EXERCISE DESCRIPTION: Go to the line that contains "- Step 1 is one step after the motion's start" and transcribe from there to the end of the entries, that line and the last one included.

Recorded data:

________

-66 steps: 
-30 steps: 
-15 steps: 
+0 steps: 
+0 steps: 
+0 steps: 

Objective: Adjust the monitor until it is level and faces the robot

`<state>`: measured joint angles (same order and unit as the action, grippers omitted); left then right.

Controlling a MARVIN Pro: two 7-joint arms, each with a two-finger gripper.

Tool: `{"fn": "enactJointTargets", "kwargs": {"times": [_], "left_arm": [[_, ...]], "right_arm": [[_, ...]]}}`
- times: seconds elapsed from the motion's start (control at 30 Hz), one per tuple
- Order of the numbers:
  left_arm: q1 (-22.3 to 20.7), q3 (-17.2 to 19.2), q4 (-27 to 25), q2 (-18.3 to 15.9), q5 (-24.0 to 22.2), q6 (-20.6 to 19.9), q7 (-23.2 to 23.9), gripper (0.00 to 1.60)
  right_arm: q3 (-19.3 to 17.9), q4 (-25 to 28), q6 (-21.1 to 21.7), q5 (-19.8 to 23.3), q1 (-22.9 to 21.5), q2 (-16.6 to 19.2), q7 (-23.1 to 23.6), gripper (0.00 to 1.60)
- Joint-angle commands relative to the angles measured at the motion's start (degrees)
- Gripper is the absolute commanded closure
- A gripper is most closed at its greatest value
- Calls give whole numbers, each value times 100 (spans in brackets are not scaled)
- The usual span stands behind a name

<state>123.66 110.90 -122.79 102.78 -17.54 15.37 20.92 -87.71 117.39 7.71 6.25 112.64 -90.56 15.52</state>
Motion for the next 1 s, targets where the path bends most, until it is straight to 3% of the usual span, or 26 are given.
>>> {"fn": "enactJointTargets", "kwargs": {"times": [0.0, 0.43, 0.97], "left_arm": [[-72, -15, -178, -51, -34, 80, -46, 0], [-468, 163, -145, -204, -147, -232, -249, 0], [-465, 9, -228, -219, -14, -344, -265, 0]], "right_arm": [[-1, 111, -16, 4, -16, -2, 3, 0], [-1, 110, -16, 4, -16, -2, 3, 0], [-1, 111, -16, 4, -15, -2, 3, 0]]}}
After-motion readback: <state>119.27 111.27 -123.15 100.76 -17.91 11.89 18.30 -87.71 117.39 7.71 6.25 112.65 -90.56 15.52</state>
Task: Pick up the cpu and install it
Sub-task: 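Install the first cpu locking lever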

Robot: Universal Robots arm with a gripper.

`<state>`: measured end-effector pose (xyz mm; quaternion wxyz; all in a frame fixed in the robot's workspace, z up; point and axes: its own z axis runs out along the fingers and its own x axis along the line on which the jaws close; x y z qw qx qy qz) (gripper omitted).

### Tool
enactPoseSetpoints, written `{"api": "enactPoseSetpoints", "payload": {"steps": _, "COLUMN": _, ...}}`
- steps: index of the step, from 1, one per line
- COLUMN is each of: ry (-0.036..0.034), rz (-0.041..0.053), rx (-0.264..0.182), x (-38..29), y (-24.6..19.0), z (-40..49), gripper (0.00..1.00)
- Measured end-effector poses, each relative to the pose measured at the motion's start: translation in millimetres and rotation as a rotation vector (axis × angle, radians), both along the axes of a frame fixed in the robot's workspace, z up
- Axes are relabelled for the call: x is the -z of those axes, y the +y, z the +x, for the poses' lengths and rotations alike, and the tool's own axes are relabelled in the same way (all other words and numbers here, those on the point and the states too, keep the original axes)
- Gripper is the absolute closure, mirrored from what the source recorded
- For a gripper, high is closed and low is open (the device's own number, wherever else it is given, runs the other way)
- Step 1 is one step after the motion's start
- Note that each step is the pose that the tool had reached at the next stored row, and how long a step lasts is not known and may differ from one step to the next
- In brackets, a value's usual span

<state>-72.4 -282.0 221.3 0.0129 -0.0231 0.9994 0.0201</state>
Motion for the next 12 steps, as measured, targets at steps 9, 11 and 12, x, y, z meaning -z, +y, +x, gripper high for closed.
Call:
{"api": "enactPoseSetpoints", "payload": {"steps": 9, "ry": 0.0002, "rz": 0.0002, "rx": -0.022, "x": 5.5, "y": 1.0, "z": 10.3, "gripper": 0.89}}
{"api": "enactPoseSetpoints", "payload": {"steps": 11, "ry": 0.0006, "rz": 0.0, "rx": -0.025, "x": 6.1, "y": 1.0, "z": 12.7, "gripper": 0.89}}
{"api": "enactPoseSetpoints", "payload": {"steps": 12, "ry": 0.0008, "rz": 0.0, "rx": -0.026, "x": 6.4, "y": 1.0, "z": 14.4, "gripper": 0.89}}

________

RESPONSE:
- Step 1 is one step after the motion's start
- Note that each step is the pose that the tool had reached at the next stored row, and how long a step lasts is not known and may differ from one step to the next
- In brackets, a value's usual span

<state>-72.4 -282.0 221.3 0.0129 -0.0231 0.9994 0.0201</state>
Motion for the next 12 steps, as measured, targets at steps 9, 11 and 12, x, y, z meaning -z, +y, +x, gripper high for closed.
Call:
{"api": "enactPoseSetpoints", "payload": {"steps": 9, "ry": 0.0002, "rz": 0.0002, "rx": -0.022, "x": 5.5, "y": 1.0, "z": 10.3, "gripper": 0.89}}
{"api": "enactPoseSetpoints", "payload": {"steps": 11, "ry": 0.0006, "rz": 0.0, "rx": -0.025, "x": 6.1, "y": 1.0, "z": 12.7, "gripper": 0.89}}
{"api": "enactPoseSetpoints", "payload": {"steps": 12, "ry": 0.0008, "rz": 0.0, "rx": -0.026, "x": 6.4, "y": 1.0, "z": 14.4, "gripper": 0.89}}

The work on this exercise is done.